■ TASK TO COMPLETE ■
Beginning with the line that contains "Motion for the" in the material below, print each line exactly until the line that contains "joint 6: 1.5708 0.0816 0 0" has been printed, then stop.

■ RECORDS FOR THIS EXERCISE ■
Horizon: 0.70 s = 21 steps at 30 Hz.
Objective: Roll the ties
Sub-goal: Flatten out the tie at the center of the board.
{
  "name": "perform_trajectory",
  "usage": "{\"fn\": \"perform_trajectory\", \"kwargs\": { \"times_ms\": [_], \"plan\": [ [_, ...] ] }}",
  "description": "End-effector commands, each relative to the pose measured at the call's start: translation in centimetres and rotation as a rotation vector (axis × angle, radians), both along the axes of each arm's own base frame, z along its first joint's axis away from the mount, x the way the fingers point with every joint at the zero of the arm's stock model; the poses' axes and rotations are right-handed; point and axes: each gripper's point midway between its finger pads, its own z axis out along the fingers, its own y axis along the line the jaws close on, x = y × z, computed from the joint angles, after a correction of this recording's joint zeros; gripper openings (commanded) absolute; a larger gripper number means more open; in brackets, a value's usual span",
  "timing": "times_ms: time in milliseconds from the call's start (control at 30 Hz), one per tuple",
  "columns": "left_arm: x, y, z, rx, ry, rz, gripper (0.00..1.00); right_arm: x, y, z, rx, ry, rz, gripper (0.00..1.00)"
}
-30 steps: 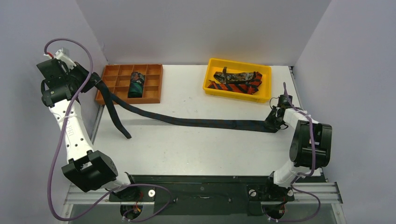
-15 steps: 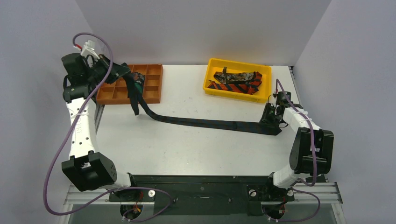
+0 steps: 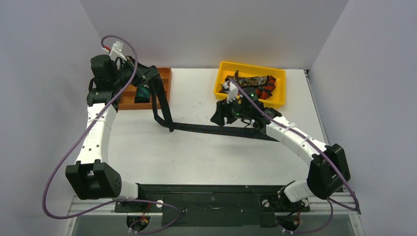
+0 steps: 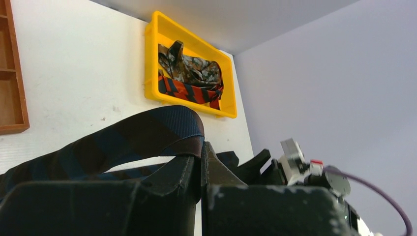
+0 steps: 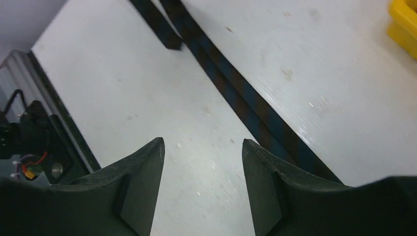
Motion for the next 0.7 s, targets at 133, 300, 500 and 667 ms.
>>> {"fn": "perform_trajectory", "kwargs": {
  "times_ms": [133,300,500,667],
  "plan": [
    [-1.6,-0.9,4.3,-0.063,-0.111,0.011,0.00,2.2,15.7,8.8,0.344,-0.365,0.178,0.67],
    [-3.0,-1.1,5.0,-0.054,-0.137,-0.006,0.00,2.7,20.8,9.3,0.416,-0.432,0.270,0.76],
    [-4.3,-1.2,6.2,-0.039,-0.174,-0.021,0.00,2.8,23.7,7.7,0.430,-0.496,0.302,0.78],
    [-5.0,-1.2,7.2,-0.025,-0.204,-0.034,0.00,1.2,26.3,5.2,0.411,-0.512,0.381,0.79]
  ]
}}
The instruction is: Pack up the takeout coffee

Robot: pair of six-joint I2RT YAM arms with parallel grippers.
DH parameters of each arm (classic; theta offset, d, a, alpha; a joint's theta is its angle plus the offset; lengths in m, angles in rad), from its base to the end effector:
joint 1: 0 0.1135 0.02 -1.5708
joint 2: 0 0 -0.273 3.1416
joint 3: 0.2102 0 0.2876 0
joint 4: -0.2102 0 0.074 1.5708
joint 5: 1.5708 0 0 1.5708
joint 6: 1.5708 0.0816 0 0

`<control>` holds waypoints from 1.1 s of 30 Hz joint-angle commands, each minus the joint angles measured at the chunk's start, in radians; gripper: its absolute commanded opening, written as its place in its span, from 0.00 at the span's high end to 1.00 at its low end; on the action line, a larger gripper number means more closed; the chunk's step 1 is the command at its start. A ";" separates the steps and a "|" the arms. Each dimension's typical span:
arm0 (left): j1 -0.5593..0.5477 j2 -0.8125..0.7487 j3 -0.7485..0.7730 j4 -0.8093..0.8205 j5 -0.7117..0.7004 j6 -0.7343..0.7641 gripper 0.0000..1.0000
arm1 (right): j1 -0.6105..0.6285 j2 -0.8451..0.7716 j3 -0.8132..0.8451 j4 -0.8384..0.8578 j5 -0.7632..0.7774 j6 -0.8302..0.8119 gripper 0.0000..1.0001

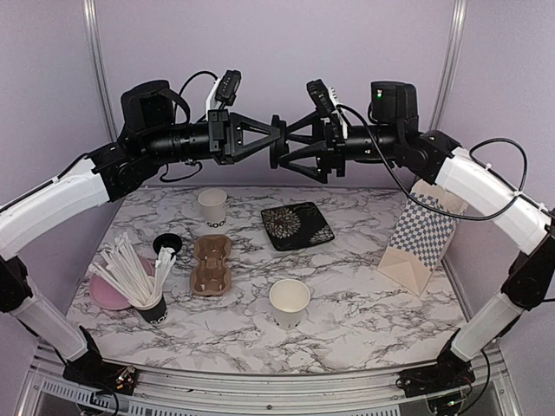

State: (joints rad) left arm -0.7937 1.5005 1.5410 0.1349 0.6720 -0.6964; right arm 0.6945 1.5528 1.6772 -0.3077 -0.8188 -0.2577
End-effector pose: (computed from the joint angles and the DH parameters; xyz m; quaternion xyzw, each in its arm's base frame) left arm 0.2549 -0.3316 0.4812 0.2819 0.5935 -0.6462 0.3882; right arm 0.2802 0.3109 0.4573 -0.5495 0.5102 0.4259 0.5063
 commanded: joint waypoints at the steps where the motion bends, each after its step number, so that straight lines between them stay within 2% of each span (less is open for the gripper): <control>1: 0.001 -0.004 0.002 0.028 -0.008 -0.007 0.95 | 0.012 0.014 0.041 0.016 -0.017 0.049 0.16; 10: 0.001 0.003 0.004 0.025 -0.013 -0.009 0.93 | 0.013 0.028 0.036 0.037 -0.007 0.083 0.26; 12: 0.001 0.001 0.009 -0.005 -0.037 0.011 0.83 | 0.012 0.024 0.030 0.033 0.008 0.072 0.26; 14: 0.001 -0.012 0.013 -0.064 -0.086 0.051 0.68 | 0.009 0.007 0.008 0.011 0.027 0.036 0.26; 18: 0.001 -0.055 0.013 -0.288 -0.237 0.217 0.45 | -0.018 -0.050 -0.107 -0.054 0.048 -0.066 0.26; 21: 0.001 -0.099 -0.027 -0.378 -0.335 0.335 0.37 | -0.039 -0.090 -0.193 -0.115 0.062 -0.153 0.27; 25: 0.002 -0.153 -0.094 -0.455 -0.452 0.406 0.35 | -0.043 -0.110 -0.227 -0.284 0.089 -0.341 0.27; 29: 0.002 -0.201 -0.150 -0.492 -0.580 0.439 0.34 | -0.021 -0.063 -0.152 -0.662 0.047 -0.619 0.24; 33: 0.002 -0.226 -0.183 -0.493 -0.616 0.440 0.34 | -0.002 -0.008 -0.127 -0.811 0.110 -0.700 0.25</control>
State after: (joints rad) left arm -0.7937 1.3052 1.3811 -0.3141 0.1501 -0.3027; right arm 0.6731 1.5009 1.4990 -0.8570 -0.7486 -0.7689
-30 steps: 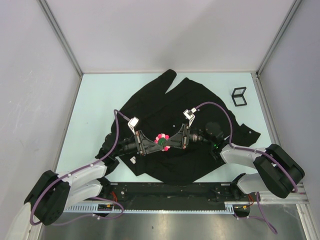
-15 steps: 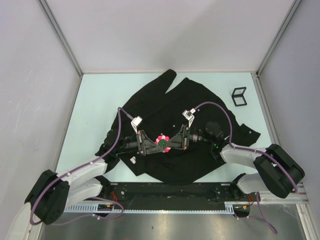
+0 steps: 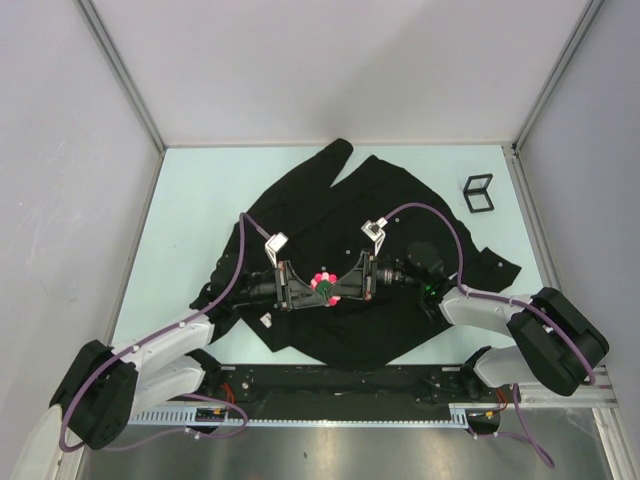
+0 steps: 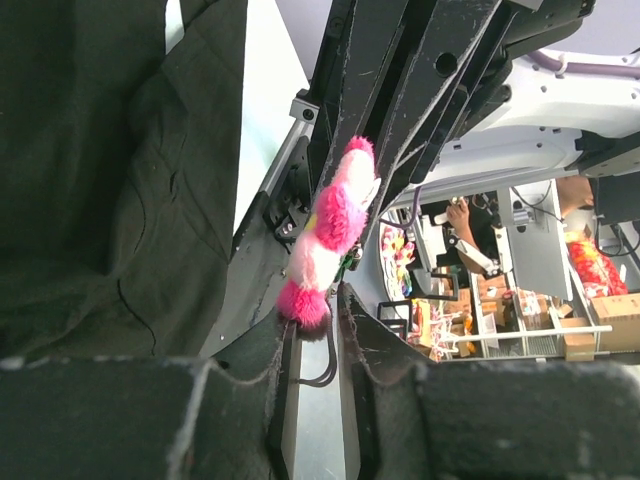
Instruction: Remove the brooch from the garment
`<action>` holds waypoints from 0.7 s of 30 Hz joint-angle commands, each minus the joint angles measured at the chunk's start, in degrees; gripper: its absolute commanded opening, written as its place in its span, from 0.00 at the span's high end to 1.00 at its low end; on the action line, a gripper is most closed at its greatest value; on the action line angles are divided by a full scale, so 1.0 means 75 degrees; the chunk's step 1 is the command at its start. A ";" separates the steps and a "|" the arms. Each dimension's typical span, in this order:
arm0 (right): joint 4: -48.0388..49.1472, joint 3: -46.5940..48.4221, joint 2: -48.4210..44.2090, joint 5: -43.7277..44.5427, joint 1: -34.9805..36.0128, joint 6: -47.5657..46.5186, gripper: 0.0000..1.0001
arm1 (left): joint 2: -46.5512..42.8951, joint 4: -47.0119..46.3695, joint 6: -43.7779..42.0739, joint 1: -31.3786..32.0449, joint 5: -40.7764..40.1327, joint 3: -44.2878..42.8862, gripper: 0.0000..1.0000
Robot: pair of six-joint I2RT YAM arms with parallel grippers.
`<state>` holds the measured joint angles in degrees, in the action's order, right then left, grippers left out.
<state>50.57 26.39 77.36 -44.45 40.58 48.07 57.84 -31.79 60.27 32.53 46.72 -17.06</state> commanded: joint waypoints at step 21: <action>-0.0015 0.0454 0.0068 -0.0285 0.0461 -0.0163 1.00 | -0.0177 -0.0238 -0.0383 0.0080 -0.0182 -0.0631 0.78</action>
<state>50.13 26.83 77.36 -44.42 41.08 47.70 56.25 -29.36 59.40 32.53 46.52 -17.32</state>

■ SOLUTION FOR THIS EXERCISE ■
Motion for the next 0.7 s, targets at 133, 300, 500 and 667 ms.
>>> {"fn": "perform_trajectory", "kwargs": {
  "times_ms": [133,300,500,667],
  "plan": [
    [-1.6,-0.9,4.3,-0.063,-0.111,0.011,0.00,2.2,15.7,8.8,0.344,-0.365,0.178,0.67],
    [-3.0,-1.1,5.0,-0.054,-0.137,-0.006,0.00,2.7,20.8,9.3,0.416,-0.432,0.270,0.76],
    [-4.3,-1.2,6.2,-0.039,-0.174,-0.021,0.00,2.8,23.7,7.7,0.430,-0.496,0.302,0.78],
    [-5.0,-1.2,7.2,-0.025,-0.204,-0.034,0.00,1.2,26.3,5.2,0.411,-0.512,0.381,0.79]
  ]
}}
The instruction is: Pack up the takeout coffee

Robot: pair of six-joint I2RT YAM arms with parallel grippers.
DH parameters of each arm (classic; theta offset, d, a, alpha; a joint's theta is its angle plus the offset; lengths in m, angles in rad), from its base to the end effector:
joint 1: 0 0.1135 0.02 -1.5708
joint 2: 0 0 -0.273 3.1416
joint 3: 0.2102 0 0.2876 0
joint 4: -0.2102 0 0.074 1.5708
joint 5: 1.5708 0 0 1.5708
joint 6: 1.5708 0.0816 0 0

The exercise closes with this answer.